Which lines below fall between the one containing "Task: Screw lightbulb" and the one containing "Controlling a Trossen"? Repeat them exactly, counting both of those lines, and add nothing else.

**Items from a dataset:**
-------

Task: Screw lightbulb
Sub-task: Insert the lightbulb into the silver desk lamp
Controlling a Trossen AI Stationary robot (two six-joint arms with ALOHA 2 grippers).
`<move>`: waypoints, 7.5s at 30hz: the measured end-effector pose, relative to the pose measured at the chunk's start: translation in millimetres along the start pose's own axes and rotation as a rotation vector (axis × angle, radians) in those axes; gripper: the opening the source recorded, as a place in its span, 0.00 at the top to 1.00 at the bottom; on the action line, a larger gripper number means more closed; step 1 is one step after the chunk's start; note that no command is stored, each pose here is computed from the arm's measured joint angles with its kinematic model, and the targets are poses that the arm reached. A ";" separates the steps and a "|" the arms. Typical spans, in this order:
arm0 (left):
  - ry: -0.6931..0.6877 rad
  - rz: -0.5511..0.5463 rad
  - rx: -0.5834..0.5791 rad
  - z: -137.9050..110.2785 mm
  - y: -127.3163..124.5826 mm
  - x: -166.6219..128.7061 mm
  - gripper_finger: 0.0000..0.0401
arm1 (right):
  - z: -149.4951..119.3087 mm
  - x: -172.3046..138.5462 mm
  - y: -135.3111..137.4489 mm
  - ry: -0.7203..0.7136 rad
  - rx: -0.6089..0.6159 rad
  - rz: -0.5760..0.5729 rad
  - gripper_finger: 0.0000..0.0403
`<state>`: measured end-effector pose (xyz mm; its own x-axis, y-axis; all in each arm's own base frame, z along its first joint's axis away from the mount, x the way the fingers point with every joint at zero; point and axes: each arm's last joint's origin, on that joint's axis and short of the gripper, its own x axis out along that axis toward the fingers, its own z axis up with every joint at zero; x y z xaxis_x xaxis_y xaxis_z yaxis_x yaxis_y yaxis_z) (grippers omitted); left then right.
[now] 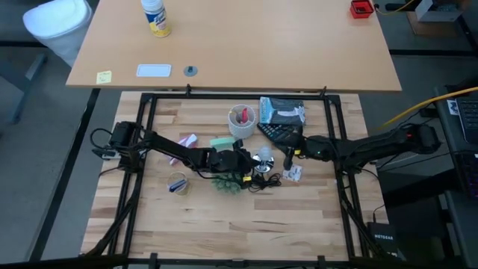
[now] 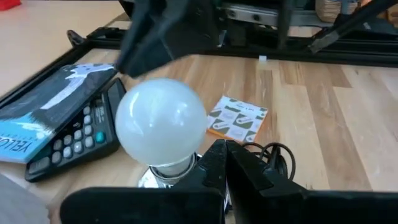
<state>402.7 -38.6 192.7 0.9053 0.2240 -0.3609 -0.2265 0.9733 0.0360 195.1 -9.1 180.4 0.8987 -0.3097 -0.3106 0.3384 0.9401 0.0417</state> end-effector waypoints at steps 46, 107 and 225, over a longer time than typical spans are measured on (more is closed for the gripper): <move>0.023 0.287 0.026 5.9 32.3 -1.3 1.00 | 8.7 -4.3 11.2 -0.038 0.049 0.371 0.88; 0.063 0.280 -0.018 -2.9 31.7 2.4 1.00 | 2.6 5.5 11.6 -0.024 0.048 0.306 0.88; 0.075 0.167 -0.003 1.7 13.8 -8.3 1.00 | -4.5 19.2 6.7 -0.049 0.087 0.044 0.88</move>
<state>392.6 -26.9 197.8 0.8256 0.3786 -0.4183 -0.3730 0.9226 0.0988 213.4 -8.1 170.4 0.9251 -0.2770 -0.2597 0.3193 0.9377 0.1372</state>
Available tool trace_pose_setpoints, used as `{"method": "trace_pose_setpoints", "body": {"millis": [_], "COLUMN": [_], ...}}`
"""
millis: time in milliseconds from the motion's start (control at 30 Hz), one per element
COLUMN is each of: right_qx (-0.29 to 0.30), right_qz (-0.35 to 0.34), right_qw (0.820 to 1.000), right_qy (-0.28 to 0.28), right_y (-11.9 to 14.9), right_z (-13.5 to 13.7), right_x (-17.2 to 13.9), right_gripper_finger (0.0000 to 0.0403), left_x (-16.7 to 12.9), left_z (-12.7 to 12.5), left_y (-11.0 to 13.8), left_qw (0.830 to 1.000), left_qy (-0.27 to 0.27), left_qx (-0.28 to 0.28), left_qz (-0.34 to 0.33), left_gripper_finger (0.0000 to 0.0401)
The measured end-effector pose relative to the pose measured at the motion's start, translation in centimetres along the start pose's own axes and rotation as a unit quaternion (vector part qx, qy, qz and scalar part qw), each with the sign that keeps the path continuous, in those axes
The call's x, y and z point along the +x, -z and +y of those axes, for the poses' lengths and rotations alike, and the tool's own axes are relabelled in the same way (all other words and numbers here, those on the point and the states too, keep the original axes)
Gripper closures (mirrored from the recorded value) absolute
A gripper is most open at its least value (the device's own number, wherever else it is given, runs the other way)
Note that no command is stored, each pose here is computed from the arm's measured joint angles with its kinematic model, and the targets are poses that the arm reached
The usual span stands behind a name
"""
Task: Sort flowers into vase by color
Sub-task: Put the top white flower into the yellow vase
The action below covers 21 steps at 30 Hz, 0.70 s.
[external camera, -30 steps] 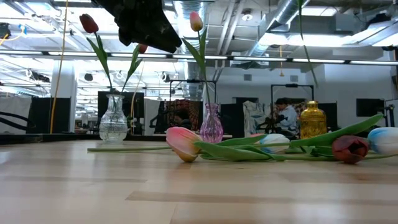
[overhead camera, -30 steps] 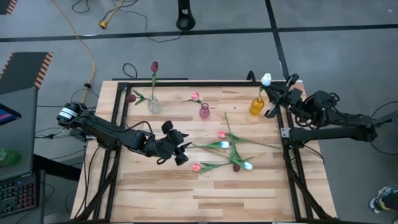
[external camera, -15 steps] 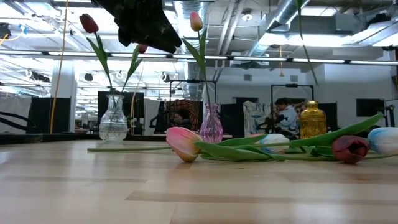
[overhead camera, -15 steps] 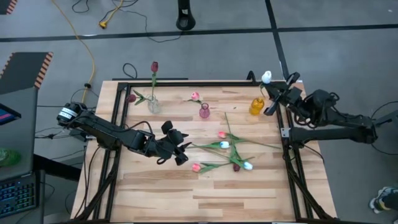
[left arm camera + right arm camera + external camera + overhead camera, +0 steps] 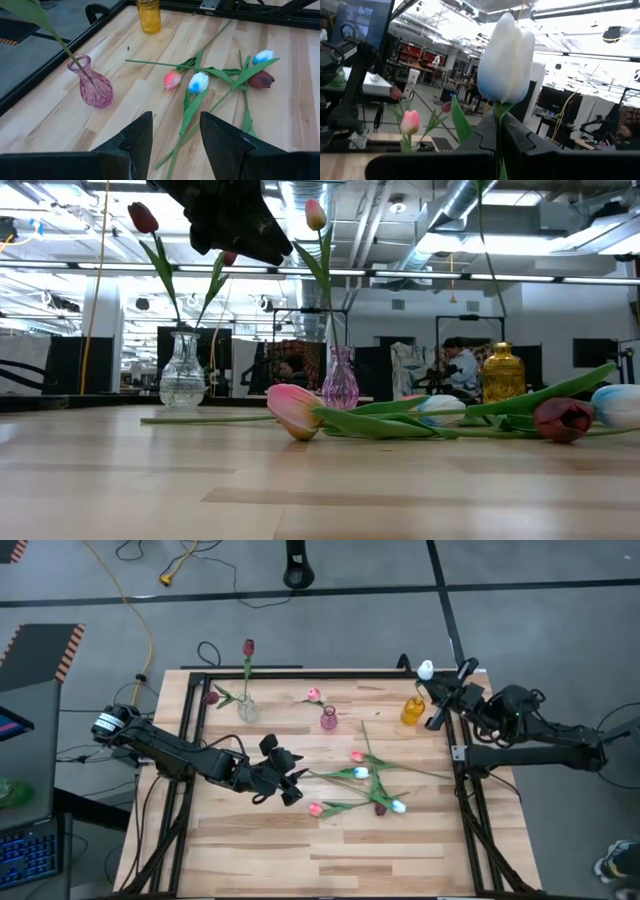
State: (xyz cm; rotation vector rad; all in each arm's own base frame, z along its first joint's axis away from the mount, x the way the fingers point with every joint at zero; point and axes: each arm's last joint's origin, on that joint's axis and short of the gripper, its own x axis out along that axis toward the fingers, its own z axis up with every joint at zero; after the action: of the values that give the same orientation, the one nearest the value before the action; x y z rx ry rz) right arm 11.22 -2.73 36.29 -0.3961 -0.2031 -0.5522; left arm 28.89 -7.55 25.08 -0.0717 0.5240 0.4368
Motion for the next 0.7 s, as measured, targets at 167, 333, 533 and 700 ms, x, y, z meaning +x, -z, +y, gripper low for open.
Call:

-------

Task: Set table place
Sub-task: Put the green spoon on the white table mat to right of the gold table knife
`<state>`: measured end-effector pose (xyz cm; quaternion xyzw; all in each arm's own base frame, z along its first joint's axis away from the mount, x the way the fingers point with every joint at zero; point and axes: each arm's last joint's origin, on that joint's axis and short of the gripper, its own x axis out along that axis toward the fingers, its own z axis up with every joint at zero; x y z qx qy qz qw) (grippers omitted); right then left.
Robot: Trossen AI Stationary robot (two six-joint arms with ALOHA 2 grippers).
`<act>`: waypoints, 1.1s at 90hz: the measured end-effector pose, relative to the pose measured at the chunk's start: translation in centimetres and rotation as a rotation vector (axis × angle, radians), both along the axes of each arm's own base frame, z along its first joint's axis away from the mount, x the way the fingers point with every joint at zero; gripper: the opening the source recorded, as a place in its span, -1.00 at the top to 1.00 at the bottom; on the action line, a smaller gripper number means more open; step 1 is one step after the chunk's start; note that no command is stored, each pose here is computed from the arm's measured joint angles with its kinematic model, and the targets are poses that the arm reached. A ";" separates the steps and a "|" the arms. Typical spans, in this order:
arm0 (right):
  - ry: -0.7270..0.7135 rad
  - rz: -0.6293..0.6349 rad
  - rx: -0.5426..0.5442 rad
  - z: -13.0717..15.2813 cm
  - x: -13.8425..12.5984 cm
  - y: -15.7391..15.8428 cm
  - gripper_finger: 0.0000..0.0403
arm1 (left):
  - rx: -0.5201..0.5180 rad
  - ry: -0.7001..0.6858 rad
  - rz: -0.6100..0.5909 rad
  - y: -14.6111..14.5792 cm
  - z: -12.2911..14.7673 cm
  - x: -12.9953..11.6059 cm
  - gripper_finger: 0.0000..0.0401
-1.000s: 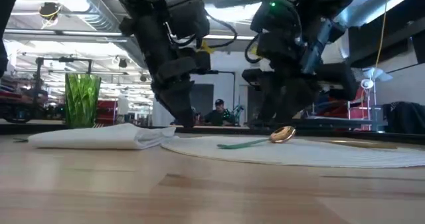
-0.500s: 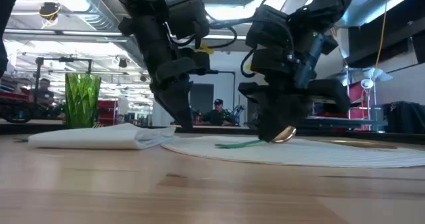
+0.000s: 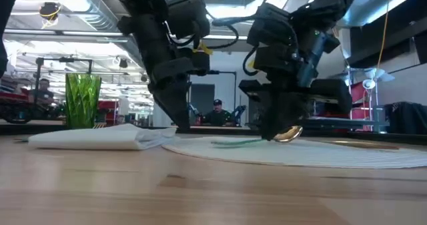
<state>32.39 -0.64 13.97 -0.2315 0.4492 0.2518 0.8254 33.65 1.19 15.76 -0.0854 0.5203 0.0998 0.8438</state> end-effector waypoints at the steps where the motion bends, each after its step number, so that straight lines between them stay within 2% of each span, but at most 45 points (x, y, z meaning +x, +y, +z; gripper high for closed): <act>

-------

**Written reply:**
Task: Screw lightbulb
Sub-task: Insert the lightbulb into the silver desk lamp
Controlling a Trossen AI Stationary robot (two six-joint arms with ALOHA 2 grippers).

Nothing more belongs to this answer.